Shafilia’s badly-decomposed body was found nearly five months later beside a river in the Lake District. Mr Edis said police carried out a lengthy investigation but failed to solve the mystery of her death.

However, in August 2010, Shafilia’s younger sister, Rukish, claimed she had been a witness to the killing. It was, said Mr Edis, the final piece in the puzzle. “Until that moment they had no direct evidence of murder,”
Rukish, who has since changed her name to Alesha, originally made the allegation to friends shortly after her sister’s disappearance. But she then retracted the claim and would not repeat it for another seven years.

She did so after being arrested for her part in a robbery at her parents’ home. Miss Ahmed, now 23, had been prosecuted over the crime and pleaded guilty.

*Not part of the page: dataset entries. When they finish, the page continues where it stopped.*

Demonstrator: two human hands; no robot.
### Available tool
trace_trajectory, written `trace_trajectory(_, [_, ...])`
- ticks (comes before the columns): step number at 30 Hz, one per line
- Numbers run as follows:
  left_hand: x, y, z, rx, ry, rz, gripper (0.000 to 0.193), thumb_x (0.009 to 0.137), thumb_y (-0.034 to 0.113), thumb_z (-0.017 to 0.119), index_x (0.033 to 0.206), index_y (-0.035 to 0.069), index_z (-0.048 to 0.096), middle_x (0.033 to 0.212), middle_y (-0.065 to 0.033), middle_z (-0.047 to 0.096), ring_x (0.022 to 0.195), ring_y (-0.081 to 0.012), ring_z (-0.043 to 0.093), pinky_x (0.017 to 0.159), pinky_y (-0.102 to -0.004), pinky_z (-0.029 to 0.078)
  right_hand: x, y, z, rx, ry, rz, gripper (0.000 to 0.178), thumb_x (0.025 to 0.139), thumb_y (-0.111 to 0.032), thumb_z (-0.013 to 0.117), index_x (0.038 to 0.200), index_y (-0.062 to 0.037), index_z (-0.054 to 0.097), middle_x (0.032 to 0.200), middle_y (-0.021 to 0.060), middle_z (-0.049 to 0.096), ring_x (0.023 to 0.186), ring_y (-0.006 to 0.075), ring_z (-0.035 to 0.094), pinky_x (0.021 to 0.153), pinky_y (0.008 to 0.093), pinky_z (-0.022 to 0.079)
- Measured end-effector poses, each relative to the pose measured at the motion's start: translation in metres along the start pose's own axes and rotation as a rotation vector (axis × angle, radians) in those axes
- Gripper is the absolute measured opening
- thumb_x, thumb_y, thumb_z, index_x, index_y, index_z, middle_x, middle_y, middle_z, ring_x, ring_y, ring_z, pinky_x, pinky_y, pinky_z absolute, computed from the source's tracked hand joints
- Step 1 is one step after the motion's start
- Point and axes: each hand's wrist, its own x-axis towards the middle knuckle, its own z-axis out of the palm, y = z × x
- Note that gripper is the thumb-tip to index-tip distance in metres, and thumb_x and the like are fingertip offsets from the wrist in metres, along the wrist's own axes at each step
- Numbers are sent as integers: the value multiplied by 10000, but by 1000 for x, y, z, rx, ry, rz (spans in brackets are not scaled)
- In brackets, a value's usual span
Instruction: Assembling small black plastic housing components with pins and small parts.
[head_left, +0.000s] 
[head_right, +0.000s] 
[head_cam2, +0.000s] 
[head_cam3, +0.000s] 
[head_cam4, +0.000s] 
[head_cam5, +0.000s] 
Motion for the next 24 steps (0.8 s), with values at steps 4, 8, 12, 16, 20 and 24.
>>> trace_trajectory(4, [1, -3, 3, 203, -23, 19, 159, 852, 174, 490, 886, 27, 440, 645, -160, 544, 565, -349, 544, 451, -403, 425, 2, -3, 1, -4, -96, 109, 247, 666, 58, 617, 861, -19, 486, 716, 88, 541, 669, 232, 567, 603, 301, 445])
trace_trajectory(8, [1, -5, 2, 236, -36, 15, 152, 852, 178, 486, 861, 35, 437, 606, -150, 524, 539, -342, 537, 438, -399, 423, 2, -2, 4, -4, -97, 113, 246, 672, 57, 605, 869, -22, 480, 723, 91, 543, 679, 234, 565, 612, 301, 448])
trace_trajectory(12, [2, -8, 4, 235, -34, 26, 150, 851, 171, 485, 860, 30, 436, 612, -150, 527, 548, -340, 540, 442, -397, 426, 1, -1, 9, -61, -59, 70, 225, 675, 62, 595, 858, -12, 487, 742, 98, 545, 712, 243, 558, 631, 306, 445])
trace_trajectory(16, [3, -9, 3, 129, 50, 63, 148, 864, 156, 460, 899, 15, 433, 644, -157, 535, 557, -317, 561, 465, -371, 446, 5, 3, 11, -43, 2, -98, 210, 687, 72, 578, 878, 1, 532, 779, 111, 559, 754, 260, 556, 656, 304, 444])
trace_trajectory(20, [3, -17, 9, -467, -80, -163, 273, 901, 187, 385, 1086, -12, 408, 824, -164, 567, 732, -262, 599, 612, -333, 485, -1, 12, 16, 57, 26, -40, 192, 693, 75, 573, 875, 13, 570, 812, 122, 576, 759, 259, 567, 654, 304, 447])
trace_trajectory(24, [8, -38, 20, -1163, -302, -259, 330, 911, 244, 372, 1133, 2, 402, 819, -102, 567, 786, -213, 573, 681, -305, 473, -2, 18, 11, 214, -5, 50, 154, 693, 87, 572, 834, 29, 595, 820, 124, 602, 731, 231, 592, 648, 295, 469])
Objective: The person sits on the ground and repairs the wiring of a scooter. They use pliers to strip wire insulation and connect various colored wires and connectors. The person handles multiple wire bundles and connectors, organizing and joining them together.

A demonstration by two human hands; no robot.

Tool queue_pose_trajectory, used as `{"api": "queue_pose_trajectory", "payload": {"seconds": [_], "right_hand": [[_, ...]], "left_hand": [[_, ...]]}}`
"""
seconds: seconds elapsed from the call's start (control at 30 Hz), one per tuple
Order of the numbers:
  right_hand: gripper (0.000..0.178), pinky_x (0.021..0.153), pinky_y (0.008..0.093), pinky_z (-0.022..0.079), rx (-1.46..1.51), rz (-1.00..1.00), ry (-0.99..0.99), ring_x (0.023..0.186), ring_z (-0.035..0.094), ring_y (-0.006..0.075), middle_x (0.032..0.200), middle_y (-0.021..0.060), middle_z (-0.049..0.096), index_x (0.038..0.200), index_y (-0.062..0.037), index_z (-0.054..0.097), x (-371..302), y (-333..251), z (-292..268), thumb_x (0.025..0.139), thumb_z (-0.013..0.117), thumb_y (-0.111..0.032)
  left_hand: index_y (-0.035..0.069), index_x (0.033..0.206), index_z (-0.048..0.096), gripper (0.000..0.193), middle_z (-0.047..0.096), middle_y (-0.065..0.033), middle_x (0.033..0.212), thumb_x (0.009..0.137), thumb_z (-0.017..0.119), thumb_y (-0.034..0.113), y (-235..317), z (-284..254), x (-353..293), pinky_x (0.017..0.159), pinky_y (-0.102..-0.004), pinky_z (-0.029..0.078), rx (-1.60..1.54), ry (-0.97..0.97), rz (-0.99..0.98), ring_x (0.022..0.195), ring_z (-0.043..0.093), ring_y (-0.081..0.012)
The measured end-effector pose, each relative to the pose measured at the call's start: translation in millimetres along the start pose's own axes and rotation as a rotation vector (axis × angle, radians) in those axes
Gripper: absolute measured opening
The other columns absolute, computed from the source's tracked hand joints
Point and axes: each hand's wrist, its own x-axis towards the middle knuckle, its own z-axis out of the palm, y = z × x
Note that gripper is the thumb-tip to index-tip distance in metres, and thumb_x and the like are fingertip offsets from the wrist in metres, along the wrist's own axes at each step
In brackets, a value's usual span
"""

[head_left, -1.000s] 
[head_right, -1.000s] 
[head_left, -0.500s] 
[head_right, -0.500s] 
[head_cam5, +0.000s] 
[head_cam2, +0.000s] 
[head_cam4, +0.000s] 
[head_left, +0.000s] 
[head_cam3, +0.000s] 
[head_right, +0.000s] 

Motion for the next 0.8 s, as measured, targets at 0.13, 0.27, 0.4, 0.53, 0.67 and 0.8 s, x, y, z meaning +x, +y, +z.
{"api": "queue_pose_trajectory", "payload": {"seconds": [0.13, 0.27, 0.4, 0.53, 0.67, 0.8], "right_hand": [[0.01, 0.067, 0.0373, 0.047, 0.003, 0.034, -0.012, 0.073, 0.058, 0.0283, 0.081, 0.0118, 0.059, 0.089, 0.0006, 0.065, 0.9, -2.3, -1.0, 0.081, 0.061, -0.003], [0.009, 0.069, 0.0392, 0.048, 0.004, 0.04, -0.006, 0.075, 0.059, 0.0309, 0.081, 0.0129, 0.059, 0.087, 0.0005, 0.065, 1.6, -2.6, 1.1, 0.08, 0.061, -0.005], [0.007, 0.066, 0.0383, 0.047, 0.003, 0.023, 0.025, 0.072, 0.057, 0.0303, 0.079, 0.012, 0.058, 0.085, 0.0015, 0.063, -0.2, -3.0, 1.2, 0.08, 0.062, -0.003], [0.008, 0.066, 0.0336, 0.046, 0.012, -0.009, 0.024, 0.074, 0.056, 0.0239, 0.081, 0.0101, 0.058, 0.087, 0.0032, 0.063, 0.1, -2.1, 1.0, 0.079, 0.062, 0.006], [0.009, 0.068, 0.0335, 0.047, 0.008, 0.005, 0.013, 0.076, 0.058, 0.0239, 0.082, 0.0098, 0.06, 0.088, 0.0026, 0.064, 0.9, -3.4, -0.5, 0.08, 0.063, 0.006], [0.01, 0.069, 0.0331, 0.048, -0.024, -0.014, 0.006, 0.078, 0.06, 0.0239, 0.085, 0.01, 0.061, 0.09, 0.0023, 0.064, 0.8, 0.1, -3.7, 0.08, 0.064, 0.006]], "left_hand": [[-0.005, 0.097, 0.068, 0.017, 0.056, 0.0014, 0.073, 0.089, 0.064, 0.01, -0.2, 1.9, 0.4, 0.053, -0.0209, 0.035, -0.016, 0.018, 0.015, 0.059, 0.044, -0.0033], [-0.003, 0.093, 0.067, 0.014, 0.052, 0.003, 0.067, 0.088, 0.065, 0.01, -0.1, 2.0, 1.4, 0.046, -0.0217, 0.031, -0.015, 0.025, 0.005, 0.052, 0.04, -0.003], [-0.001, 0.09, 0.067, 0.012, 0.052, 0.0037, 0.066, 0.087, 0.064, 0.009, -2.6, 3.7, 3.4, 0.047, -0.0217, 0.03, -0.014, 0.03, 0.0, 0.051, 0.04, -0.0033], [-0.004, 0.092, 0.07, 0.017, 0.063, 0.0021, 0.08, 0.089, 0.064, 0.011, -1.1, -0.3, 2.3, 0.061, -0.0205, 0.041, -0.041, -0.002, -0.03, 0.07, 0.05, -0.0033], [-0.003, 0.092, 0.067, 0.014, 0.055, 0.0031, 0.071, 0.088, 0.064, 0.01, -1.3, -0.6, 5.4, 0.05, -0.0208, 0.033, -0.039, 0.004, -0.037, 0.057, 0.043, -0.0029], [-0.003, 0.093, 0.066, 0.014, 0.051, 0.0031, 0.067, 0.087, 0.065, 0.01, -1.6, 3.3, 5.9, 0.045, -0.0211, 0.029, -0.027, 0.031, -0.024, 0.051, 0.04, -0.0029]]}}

Mr Edis told the jury: “You will have to decide whether you can really believe what she said or not. If she is telling the truth, she has lived for the last nine years under the most extraordinary circumstances. If she is telling the truth this whole family, since September 2003, has been living in extraordinary circumstances. What an extraordinary thing to say of your parents, if it is true, that you were there and watching them murder your sister.”

The prosecution alleges that her parents also withdrew money from her bank account that she'd saved from a part-time job.

The Ahmeds deny murder and the trial continues.

Alesha would have been aged 12 at the time. Was this robbery to retrieve money she felt belonged to her and which she feared the parents were witholding to make her also conform?
Posted on 05/21/2012 9:34 AM by Esmerelda Weatherwax
Comments
21 May 2012
Alix

Bring back hanging. 

Enforce the misprison of a felony laws.